▶ [WHAT IS REQUIRED]: If a line in the data below includes the string "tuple", please return a copy of it.

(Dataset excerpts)
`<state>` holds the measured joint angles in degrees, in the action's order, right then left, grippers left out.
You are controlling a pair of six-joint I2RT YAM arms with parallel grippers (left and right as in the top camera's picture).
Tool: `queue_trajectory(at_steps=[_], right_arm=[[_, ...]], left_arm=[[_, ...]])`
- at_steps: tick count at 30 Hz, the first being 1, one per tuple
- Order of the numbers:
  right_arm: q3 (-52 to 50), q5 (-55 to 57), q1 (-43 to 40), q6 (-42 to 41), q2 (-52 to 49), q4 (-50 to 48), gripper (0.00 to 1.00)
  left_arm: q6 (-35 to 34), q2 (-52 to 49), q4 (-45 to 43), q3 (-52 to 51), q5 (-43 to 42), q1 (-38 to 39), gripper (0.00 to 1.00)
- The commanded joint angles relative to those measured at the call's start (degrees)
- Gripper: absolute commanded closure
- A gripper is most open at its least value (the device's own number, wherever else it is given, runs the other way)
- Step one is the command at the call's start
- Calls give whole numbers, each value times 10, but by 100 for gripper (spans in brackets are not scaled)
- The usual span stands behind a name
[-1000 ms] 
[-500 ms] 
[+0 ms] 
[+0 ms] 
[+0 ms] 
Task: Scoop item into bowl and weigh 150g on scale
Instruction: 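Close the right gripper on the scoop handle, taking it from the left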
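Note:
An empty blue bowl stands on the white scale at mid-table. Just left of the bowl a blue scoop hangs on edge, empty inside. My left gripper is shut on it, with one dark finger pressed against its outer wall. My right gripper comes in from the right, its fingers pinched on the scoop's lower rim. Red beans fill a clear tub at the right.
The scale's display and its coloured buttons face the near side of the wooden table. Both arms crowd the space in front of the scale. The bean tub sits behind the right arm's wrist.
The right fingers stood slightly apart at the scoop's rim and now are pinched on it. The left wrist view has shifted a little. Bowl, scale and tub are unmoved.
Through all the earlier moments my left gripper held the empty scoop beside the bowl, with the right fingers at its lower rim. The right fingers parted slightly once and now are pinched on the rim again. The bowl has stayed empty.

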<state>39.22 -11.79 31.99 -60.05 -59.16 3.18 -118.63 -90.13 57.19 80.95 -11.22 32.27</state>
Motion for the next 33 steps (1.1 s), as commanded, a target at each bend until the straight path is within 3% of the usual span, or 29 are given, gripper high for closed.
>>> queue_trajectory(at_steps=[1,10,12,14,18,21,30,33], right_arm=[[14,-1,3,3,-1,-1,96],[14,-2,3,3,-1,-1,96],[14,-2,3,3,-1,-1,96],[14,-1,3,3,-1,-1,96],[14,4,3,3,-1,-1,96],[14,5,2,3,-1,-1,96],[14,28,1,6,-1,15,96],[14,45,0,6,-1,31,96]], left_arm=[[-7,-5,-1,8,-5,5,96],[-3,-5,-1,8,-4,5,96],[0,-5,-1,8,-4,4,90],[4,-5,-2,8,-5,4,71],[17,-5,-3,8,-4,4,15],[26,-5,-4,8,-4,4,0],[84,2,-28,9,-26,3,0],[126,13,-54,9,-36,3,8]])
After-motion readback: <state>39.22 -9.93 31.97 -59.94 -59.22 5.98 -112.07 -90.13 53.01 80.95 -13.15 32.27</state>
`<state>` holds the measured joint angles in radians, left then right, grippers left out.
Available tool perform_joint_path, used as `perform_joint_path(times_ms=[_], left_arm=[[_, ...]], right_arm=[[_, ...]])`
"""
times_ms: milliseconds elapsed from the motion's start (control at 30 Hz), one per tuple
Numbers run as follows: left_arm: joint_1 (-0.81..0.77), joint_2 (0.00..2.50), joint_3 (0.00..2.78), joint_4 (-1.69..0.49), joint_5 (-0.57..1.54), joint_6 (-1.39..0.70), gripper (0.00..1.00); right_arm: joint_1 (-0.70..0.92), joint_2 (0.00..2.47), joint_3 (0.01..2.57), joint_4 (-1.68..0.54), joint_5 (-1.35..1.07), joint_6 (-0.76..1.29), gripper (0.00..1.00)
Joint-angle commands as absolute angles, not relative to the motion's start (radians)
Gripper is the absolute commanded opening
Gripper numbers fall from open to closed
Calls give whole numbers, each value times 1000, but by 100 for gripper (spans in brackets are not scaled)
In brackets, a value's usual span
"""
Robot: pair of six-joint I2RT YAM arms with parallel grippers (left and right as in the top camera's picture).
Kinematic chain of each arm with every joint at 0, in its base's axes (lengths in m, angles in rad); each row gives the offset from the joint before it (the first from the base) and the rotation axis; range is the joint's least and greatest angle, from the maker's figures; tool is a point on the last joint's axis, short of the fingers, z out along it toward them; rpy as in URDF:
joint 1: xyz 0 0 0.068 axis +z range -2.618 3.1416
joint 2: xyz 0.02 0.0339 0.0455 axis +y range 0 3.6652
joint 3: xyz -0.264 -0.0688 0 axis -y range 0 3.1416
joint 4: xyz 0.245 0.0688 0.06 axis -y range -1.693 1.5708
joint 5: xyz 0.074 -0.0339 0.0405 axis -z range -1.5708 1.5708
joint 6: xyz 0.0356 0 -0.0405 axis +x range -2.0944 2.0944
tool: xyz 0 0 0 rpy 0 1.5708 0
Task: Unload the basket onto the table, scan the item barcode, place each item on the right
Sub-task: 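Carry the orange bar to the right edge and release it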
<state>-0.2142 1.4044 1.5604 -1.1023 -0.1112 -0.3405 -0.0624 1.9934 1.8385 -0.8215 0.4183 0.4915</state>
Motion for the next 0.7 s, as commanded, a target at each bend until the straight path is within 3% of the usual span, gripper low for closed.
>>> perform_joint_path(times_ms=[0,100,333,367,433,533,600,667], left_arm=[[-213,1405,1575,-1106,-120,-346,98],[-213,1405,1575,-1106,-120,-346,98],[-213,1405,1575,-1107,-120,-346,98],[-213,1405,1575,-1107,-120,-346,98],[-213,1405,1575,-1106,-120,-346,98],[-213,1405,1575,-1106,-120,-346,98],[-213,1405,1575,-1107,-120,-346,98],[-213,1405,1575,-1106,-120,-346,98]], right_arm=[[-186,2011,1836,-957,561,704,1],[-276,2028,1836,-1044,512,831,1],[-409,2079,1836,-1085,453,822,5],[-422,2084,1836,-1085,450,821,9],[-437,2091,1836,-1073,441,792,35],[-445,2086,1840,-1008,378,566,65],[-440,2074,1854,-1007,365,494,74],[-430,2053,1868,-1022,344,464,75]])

▶ [SOLUTION TO THIS EXERCISE]:
- at_steps: tick count at 30 Hz, the first being 1, one per tuple
times_ms: milliseconds elapsed from the motion's start (control at 30 Hz), one per tuple

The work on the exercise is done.